Action item: Copy all of the data that follows without altering a word.

Recorded information:

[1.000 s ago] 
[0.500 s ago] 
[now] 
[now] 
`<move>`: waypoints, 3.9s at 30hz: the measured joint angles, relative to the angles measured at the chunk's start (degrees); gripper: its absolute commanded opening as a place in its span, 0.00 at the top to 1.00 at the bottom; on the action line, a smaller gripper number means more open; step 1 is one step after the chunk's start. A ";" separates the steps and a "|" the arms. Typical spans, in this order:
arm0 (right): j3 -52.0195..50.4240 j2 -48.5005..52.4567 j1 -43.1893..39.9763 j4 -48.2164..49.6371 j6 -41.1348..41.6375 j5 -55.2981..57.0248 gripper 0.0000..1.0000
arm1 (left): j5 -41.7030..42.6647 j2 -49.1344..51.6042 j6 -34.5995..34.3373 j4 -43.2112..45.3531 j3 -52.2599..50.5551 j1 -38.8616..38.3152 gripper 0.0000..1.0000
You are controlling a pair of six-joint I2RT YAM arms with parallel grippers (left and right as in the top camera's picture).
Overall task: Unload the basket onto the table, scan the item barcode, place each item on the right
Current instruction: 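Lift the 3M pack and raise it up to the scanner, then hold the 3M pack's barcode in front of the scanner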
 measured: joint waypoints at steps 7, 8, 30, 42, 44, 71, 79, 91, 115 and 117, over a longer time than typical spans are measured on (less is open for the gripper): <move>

Answer to the exercise:
[1.000 s ago] 
[0.500 s ago] 
[now] 
[now] 
`<move>`: waypoints, 3.9s at 30hz: the measured joint angles, relative to the angles measured at the chunk's start (degrees); gripper: its absolute commanded opening as a place in its span, 0.00 at the top to 1.00 at the bottom; on the action line, a smaller gripper number means more open; step 1 is one step after the chunk's start. A ";" separates the steps and a "|" the arms. Typical spans, in this order:
arm0 (right): j3 -52.0195..50.4240 j2 -48.5005..52.4567 j1 -43.1893..39.9763 j4 -48.2164..49.6371 j6 -41.1348..41.6375 j5 -55.2981..57.0248 gripper 0.0000..1.0000
arm1 (left): j5 -41.7030..42.6647 j2 -49.1344..51.6042 j6 -34.5995..34.3373 j4 -43.2112..45.3531 j3 -52.2599..50.5551 j1 -38.8616..38.3152 gripper 0.0000..1.0000
You are controlling a pair of six-joint I2RT YAM arms with parallel grippers (left and right as in the top camera's picture).
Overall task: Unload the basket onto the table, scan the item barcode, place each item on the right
Current instruction: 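Lift the 3M pack and raise it up to the scanner, then hold the 3M pack's barcode in front of the scanner
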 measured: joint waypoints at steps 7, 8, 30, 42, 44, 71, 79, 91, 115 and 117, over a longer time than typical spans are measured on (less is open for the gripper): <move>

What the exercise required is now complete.